You are correct in that there is a latency issue caused in clustering, which is even more profound in grid and distributed computing, but the way that OpenMOSIX implements threading helps to reduce the latency issue on local networks. Obviously, the best circumstances call for all nodes on a cluster to share a LAN segment, be physically near each other, and be on a high-bandwidth, low-latency connection. The best you could possibly do is 256 nodes on a 10gbit fiber LAN. Of course, that's not likely, and the differences between doing that and the same 256 nodes with 1gbit ethernet are going to be slim.
For your purposes, latency will essentially be a non-issue. I'd be more concerned about the efficiency of Blender's multi-threaded code, and how much of its code is parallelized. If you can calculate that in a meaningful way, you can use Amdahl's Law to find the optimal number of cpus in a cluster, as well as the maximum you could put in a cluster and see a worthwhile return. In real terms, you will probably never see an instance where consumer code in the wild (anything used for rendering would qualify here) would ever make a worthwhile use of over 256 cpus (which is the maximum that any one system can have on it, or any one cluster can have nodes, unless you start clustering clusters, which gets to be ridiculous except in highly-parallelized applications, mainly scientific).

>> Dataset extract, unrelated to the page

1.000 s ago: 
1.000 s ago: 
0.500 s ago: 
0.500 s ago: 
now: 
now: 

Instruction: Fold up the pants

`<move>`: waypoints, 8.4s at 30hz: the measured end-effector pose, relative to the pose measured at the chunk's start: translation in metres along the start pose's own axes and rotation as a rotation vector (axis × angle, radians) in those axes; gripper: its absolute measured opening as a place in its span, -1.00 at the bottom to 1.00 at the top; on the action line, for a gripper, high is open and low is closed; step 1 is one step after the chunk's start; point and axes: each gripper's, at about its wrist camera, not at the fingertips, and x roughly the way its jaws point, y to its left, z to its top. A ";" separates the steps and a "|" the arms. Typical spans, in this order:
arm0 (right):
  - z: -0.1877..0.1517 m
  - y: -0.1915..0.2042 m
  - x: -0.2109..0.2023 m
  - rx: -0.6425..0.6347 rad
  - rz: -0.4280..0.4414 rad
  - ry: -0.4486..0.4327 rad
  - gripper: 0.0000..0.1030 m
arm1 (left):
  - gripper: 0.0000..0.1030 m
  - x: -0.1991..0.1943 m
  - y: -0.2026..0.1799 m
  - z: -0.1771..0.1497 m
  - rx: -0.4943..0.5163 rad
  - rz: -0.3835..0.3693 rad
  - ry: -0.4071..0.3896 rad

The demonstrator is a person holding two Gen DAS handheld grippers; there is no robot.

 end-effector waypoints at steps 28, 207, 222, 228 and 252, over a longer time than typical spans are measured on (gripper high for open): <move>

Also realize, that for the purposes of most people doing this, they should be more concerned about the real ROI of the system, versus it's mathematical returns in performance. Even if you would gain by adding more nodes, if the cost increase is large enough it won't be justifiable. The best you can possibly do cost wise is have total cost of acquisition that is essentially $0, that ends up with you acquiring low-power systems which won't have a large draw or put off much heat, which lowers your TCO enough that if you make any money at all through your work you will be making a profit.
So, I guess for the too long; didn't read crowd, the answer is latency doesn't matter, and you will have a real financial incentive to limit your number of nodes long before you hit a point of diminishing returns.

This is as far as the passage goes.